**TASK BRIEF:**
Read the data and repeat it in full, exactly.

**DATASET EXTRACT:**
BEGIN
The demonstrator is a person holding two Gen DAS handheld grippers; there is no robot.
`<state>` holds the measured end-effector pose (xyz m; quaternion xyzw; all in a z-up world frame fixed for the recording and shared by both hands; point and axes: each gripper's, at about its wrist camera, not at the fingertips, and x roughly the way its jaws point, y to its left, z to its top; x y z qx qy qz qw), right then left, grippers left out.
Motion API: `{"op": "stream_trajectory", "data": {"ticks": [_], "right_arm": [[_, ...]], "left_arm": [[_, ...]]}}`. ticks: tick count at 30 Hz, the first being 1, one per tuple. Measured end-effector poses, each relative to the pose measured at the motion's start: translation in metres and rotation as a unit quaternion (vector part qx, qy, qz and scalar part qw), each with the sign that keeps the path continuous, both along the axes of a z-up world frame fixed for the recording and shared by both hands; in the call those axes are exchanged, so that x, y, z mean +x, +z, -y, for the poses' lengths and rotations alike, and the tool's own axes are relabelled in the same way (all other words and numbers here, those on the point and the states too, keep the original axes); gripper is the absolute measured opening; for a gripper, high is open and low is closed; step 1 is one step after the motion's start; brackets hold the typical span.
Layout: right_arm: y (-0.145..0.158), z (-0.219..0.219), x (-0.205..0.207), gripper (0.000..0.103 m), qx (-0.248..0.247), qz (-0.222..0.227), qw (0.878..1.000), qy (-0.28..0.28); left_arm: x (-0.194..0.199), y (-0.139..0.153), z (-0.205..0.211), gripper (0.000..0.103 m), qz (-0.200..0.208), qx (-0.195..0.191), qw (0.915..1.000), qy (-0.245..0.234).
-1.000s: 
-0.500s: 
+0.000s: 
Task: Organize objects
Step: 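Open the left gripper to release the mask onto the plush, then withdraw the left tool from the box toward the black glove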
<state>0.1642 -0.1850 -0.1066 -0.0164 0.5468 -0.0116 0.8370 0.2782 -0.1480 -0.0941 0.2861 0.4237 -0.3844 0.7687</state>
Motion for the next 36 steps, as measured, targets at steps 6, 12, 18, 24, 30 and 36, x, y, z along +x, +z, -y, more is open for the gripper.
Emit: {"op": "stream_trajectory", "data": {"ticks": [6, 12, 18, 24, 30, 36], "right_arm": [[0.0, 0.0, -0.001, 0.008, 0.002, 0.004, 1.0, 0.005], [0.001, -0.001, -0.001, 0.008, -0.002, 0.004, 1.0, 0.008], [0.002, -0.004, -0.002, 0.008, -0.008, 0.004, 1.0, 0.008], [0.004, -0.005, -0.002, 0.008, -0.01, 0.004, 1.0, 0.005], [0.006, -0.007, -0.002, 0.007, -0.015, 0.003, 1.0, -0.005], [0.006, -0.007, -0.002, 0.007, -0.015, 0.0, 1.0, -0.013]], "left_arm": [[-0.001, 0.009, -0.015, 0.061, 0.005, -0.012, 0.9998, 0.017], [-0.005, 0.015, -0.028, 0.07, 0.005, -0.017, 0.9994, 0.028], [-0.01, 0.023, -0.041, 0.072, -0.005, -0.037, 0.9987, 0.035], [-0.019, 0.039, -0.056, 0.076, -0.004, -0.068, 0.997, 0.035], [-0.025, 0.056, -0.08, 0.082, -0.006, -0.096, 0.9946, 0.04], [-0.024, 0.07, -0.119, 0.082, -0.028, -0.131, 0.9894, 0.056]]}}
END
**ANSWER:**
The demonstrator is a person holding two Gen DAS handheld grippers; there is no robot.
`<state>` holds the measured end-effector pose (xyz m; quaternion xyzw; all in a z-up world frame fixed for the recording and shared by both hands; point and axes: each gripper's, at about its wrist camera, not at the fingertips, and x roughly the way its jaws point, y to its left, z to its top; x y z qx qy qz qw), right then left, grippers left out.
Motion API: `{"op": "stream_trajectory", "data": {"ticks": [_], "right_arm": [[_, ...]], "left_arm": [[_, ...]]}}`. ticks: tick count at 30 Hz, the first being 1, one per tuple. Measured end-effector poses, each relative to the pose measured at the motion's start: translation in metres and rotation as a unit quaternion (vector part qx, qy, qz and scalar part qw), each with the sign that keeps the path continuous, both along the axes of a z-up world frame fixed for the recording and shared by both hands; in the call those axes are exchanged, so that x, y, z mean +x, +z, -y, for the poses' lengths and rotations alike, and the tool's own axes are relabelled in the same way (all other words and numbers here, those on the point and the states too, keep the original axes); gripper is the absolute measured opening; for a gripper, high is open and low is closed; step 1 is one step after the motion's start; brackets hold the typical span.
Layout: right_arm: y (-0.145..0.158), z (-0.219..0.219), x (-0.205..0.207), gripper (0.000..0.103 m), qx (-0.248..0.247), qz (-0.222..0.227), qw (0.878..1.000), qy (-0.28..0.28); left_arm: x (-0.194..0.199), y (-0.139..0.153), z (-0.205..0.211), gripper (0.000..0.103 m), qz (-0.200..0.208), qx (-0.195..0.191), qw (0.915..1.000), qy (-0.245..0.234).
-1.000s: 
-0.500s: 
+0.000s: 
Task: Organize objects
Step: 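Open the left gripper to release the mask onto the plush, then withdraw the left tool from the box toward the black glove
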<state>0.1642 -0.1850 -0.1066 -0.0164 0.5468 -0.0116 0.8370 0.2782 -0.1480 -0.0941 0.2861 0.4237 -0.3844 0.7687</state>
Motion for the next 36 steps, as measured, targets at steps 6, 12, 18, 24, 30 and 36, x, y, z along +x, +z, -y, more is open for the gripper.
Emit: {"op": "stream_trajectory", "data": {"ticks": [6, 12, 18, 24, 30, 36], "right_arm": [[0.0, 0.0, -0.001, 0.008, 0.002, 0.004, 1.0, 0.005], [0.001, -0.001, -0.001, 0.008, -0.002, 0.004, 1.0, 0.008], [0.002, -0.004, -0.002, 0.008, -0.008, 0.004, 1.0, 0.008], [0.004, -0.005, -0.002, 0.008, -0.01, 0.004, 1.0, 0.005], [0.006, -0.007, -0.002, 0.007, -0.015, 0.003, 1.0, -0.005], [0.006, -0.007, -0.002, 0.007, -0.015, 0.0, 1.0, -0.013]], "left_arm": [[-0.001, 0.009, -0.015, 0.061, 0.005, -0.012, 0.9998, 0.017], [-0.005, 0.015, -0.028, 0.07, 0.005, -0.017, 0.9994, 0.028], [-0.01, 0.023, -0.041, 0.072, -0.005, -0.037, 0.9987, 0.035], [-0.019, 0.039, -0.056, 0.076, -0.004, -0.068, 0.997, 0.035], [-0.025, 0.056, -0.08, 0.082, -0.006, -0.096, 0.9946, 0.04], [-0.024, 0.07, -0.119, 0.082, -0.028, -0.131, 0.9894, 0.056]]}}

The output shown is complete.